Leonora was at once surprised at this statement and
gratified that Alessandro did not seem to include her in
his definition. `The tourists?' she queried. `Aren't they the
lifeblood of the city?'

Alessandro shrugged expressively. `Yes. But if blood pressure gets too high it can kill, you know. There are about a hundred tourists for each native Venetian now That's why
all the locals know each other. We stick together. And the
city will survive. Venice has been here for centuries, and
she'll be here for centuries more. There's a certain ...
continuity.'

Leonora nodded, while her fingers plucked at the wax.
`I know what you mean' Then, as if taking a step towards
intimacy, she admitted, `When I first saw you, I thought
you looked like a painting. I don't know which one
though.!

`I do.' He smiled, but did not elaborate. `It's common
here. You see the same features walking around that have
been here for hundreds of years. The same faces. The only
face you never see is that of Venice. She always goes masked,
and beneath the mask she's always been corrupt.'

'Plenty to do for a Detective then, with such widespread
corruption'

Alessandro gave a wry smile. `Yes, actually. High Crime
in Venice is as interesting as the petty crime is tedious. Art
theft, property fraud, smuggling. Boys' own stuff.'

She could sense that he wasn't entirely joking. `And when
are the exams?'

`In two month's time. If I pass those, I'll be happy.' He
finished his beer and regarded her over the empty bottle.
`And you? What will make you happy? Are you looking
for a lead casket? A new Paradise?'

Leonora dropped her eyes.Again his thoughts had chimed
with hers - plucked out the heart of her mystery. She looked at the candle between them and realized that she
had picked off every vestige of wax from the bottle that
held it. The glass stood as green and smooth as when it
had first held wine, freed from its wax prison. As she
watched, fresh clear wax spilled from the pool below the
wick and assumed a milk-white solidity as it fell on the
virgin glass. She answered at last. `No. I'm not looking.'

I believed what I said ... then. I went on believing it right up
until the moment that he leaned over and kissed me. Hard stubble,
soft mouth, and afire I had forgotten about.

They walked in silence through the empty streets. San
Marco was deserted, a yawning space like a roofless cathedral. Only the crystal stars formed the crossribs and bosses
overhead. The night was chill but Leonora burned. The
pigeons now roosted but her thoughts flew.

With an impulse she could not explain she turned perfect cartwheels across the square, stars wheeling over her
feet, hair sweeping the stones. She could hear Alessandro
laughing as she span. She did not know the meaning of
the kiss, but she knew what she was feeling.
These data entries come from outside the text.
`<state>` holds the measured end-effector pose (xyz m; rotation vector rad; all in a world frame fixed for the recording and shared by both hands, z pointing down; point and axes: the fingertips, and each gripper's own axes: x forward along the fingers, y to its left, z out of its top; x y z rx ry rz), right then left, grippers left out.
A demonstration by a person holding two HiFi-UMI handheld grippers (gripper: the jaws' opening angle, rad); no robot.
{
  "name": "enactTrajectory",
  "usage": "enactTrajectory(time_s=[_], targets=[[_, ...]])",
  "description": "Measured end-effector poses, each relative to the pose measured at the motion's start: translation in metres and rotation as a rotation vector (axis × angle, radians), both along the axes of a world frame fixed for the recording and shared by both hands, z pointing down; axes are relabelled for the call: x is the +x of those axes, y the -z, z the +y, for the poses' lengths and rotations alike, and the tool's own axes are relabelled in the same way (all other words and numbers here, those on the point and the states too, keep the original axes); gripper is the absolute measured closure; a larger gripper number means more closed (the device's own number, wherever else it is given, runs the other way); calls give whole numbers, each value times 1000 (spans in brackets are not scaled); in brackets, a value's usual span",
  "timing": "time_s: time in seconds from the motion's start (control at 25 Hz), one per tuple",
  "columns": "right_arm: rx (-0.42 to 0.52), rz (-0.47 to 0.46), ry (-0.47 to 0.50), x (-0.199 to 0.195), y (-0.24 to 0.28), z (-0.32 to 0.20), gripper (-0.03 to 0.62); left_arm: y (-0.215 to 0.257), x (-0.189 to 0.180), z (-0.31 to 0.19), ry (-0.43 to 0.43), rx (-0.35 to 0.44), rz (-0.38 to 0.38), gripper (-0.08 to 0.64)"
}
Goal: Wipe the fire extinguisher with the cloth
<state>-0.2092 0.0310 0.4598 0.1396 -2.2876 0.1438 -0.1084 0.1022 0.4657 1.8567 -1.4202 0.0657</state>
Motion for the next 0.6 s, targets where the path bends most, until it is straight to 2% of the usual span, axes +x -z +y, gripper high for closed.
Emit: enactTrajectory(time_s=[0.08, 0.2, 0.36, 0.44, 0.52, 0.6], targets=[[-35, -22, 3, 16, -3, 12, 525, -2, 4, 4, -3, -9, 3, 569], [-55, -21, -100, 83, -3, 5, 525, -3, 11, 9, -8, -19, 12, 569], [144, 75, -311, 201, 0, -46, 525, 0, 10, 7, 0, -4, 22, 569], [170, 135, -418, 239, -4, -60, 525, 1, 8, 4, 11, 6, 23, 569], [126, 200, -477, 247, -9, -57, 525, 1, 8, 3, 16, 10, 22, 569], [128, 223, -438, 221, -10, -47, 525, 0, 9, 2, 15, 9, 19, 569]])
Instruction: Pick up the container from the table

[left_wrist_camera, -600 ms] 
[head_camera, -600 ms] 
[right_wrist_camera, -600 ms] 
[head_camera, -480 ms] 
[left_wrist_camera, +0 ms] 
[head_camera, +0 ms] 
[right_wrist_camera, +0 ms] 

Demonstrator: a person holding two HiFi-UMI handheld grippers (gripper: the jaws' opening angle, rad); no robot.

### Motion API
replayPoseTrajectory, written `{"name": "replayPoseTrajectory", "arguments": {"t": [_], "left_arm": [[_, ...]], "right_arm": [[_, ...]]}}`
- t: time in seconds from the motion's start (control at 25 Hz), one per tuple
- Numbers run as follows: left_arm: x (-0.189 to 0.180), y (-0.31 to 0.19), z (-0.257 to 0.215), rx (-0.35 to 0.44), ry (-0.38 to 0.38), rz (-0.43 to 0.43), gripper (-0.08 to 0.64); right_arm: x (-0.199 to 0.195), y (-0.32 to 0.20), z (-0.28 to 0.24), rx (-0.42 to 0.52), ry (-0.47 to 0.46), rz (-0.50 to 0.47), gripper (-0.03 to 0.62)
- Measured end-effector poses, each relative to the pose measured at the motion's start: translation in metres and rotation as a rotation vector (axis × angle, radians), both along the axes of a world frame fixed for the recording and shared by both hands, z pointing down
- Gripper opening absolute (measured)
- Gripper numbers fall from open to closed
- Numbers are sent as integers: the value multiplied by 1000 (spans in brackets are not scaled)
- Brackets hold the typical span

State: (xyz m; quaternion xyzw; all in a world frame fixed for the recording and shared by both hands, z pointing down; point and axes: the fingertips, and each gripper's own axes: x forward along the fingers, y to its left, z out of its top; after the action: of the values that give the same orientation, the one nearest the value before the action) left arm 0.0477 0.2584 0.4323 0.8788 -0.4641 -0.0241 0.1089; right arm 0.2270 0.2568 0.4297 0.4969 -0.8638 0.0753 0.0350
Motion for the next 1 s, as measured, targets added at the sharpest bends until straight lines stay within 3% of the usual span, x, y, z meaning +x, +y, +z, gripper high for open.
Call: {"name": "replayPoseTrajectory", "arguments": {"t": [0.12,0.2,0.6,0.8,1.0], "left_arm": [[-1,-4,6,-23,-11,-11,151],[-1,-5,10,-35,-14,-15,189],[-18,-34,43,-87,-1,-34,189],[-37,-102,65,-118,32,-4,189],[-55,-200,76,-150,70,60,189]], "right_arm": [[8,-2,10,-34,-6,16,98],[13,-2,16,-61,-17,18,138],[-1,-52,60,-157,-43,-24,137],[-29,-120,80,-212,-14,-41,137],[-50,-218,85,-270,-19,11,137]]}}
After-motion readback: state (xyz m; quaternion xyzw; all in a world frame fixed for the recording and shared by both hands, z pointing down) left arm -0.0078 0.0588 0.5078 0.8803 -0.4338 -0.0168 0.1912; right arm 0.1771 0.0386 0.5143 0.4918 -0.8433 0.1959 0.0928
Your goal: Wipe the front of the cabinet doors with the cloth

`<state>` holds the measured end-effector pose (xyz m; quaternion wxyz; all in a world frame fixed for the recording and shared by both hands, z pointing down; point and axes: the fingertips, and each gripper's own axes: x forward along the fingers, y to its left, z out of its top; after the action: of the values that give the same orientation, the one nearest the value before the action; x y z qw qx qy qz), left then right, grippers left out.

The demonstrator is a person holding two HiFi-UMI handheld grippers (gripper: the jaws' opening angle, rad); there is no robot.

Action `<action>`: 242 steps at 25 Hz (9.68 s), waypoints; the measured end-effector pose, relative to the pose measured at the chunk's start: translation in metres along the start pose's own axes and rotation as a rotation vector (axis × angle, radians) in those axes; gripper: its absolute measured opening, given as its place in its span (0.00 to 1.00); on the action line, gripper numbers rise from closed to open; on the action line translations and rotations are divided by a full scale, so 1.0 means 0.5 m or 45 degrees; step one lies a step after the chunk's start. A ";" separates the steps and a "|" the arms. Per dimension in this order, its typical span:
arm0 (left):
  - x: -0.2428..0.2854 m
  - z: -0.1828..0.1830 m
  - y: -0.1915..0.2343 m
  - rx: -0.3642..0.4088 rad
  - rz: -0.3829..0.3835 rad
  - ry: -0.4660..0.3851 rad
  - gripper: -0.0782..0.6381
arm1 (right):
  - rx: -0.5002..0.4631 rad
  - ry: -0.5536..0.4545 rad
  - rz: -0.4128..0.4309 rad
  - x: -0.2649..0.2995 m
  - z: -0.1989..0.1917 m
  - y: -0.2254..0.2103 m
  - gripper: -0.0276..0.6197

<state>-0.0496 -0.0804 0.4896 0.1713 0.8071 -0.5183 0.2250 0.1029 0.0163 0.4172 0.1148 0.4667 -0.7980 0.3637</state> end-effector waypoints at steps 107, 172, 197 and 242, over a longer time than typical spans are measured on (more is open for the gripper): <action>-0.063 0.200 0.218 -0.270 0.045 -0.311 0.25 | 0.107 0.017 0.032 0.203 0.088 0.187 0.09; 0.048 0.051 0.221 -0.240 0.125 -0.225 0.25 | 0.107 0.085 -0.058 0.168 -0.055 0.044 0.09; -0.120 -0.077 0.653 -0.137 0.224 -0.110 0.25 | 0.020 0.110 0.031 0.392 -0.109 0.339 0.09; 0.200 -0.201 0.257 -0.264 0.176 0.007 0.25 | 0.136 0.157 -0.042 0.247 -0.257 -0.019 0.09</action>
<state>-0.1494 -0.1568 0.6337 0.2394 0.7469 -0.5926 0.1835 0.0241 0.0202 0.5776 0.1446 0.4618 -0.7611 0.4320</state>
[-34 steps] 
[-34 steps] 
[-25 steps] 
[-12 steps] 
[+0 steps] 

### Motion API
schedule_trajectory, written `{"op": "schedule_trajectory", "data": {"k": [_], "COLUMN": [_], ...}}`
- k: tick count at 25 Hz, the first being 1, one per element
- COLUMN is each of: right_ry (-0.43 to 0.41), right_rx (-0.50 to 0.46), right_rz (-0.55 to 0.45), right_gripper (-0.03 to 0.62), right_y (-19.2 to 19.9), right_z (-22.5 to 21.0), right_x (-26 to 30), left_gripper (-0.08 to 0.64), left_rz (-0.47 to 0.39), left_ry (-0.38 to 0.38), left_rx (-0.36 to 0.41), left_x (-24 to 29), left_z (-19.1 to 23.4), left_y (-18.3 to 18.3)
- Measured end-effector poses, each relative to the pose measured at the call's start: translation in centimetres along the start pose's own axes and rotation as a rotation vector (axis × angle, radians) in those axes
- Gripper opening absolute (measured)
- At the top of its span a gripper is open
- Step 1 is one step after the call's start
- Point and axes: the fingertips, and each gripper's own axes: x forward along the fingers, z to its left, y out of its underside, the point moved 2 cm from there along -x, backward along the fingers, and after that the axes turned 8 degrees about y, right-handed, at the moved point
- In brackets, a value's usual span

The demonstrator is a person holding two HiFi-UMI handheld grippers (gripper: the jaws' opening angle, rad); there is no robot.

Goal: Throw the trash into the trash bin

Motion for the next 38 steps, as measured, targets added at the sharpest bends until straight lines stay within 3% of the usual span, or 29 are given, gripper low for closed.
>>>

It feels too much like joy, senseless joy.

 
CHAPTER 10
Rendezvous

Corradino stared into his double mirror with satisfaction.
It hung, in pride of place, on the back wall of the Cantina
Do Mori. He knew he had done good work - the surface
was smooth as the lagoon on a spring day and the bevel
was perfect - even his eye could see no flaw. He averted
his gaze before it could meet itself and sat at the couch
beneath his mirror to wait. Corradino had never met his
own eyes in a mirror. He barely knew his own image. He
always looked at the glass - his vision stopped at the surface and looked no deeper to peruse his own visage. Perhaps
he feared what he may find there, or perhaps he had no
interest in his own features, but only those of the glass.
He never asked himself these questions.

He only knew that Signor Baccia, the proprietario of the
Do Mori, would be pleased with this mirror. He wondered
though, why he had been summoned again - the walls of
the Cantina were now completely clothed in paintings or mirrors. Such opulence reflected the prosperity of the place,
a thriving watering hole for two centuries now. Baccia no
doubt had more money to spend, and was about to overdo
it. Corradino winced - more mirror work would throw
off the beautiful lucent balance of his unique double mirror,
shining in its twin loveliness - like Castor and Pollux - a
constellation of perfection. Part of Corradino's disgust was
reserved for this new brew, coffee, that he was sampling as
he waited. He had never really formed a taste for it.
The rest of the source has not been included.